Updated by Alex Afanasyev almost 10 years ago
How this can ever happen? NFD doesn't do anything special, except using IP stack. If some combination of flags that we are setting on sockets does some funky with tc, then it is tc's bug.
There could be some timing issues with ndnping, though...
Updated by Syed Amin almost 10 years ago
Okay, so the problem is not in NFD, it is in ndn-tlv-ping. I downgraded ndn-tlv-ping to the commit: 38f1ea7698108bdd1cdbdd621316f020b8d0e4dc and it seems to be working fine now.
Other commit ids are:
ndn-cxx: 56860f5cd10bc68d771e9bb93a83d0906107cc9d
nfd: 689f0e9d52f6c08bc1e4f57690340a31b65e27d8
Updated by Lan Wang almost 10 years ago
Alex/Junxiao: Who's the right person to fix ndn-tlv-ping?
Updated by Junxiao Shi almost 10 years ago
- Assignee deleted (
Giulio Grassi)
Okay, so the problem is not in NFD, it is in ndn-tlv-ping. I downgraded ndn-tlv-ping to the commit: 38f1ea7698108bdd1cdbdd621316f020b8d0e4dc and it seems to be working fine now.
How were you able to downgrade ndn-tlv-ping to a version before C++11 transition? It won't compile in C++03 mode.
If you believe it's indeed a problem in ndn-tlv-ping, please do an additional experiment:
Use two topologies. The first topology is same as what you are initially using. The second topology is below:
- Topology: A-R-B
- R is an IP router; use netem to add 500ms delay on both NICs
- A runs producer without netem rules
- B runs consumer without netem rules
Please try three producer/consumer combinations:
- ndnpingserver/ndnping
- ndn-traffic/ndn-traffic-server
- ndn-tlv-poke/ndn-tlv-peek (measure rough RTT with
time
on consumer end)
If ndnpingserver/ndnping is the only pair that reports incorrect RTT, please report a bug on ndn-tlv-ping GitHub site.
Updated by Syed Amin almost 10 years ago
How were you able to downgrade ndn-tlv-ping to a version before C++11 transition?
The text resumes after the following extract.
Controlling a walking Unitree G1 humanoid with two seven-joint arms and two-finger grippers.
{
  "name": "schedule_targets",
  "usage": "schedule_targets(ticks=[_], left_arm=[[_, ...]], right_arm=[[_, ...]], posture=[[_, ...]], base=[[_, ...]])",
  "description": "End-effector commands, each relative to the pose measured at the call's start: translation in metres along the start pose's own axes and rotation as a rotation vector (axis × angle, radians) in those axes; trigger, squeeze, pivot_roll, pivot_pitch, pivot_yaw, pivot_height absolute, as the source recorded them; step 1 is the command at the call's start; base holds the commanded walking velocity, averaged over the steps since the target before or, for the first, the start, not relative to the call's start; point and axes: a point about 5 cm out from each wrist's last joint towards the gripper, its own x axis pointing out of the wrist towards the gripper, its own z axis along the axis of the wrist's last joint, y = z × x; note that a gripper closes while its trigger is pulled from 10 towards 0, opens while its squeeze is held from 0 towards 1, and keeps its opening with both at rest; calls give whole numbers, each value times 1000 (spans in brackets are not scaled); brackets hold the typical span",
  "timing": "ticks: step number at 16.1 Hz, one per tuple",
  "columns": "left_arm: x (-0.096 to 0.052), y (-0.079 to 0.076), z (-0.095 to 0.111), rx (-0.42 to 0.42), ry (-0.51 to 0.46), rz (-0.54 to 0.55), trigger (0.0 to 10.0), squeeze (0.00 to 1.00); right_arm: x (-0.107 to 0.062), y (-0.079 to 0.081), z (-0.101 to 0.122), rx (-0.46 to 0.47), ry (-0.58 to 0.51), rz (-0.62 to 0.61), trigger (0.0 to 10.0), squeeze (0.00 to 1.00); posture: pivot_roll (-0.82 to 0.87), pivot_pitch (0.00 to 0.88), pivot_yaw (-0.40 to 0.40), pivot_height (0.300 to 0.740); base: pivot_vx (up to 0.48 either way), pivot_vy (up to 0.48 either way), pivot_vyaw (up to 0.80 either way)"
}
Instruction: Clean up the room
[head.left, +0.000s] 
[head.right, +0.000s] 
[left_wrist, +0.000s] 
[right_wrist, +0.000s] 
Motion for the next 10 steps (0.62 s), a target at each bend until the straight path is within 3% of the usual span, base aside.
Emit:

It won't compile in C++03 mode.
I first downgraded all packages (ndn-cxx, nfd and ndn-tlv-ping) to the last versions that support C++03 mode and built them. After that I upgraded ndn-cxx and nfd only.
Please try three producer/consumer combinations:
- ndnpingserver/ndnping
- ndn-traffic/ndn-traffic-server
- ndn-tlv-poke/ndn-tlv-peek (measure rough RTT with
time
on consumer end)If ndnpingserver/ndnping is the only pair that reports incorrect RTT, please report a bug on ndn-tlv-ping GitHub site.
I am quite sure the problem is in ndn-tlv-ping but I can check above tools as well.
Updated by Davide Pesavento almost 10 years ago
I think the regression was introduced in ndn-tlv-ping commit 81b054658eb9221128625e05bf6fd0458b661e22
, where the two bind()
in expressInterest()
were replaced by lambdas. The problem is that the body of the lambda is lazily evaluated, as opposed to the bind arguments which are evaluated immediately at the call site, therefore in the current code steady_clock::now()
is evaluated only when the callback is executed, i.e. when the ping reply comes back. If my analysis is correct, then ndn-tlv-ping RTT calculation is completely broken at the moment, even without netem.
Updated by Junxiao Shi almost 10 years ago
- Status changed from New to Rejected
Not a NFD bug. Please report to ndn-tlv-ping bug tracker.
Updated by Syed Amin almost 10 years ago
David, your analysis seems right. The problem is also in the ndn-traffic-generator. I'll report it to the GitHub.
Updated by Davide Pesavento over 2 years ago
- Category deleted (
Faces) - Target version deleted (
v0.3) - Start date deleted (
11/07/2014)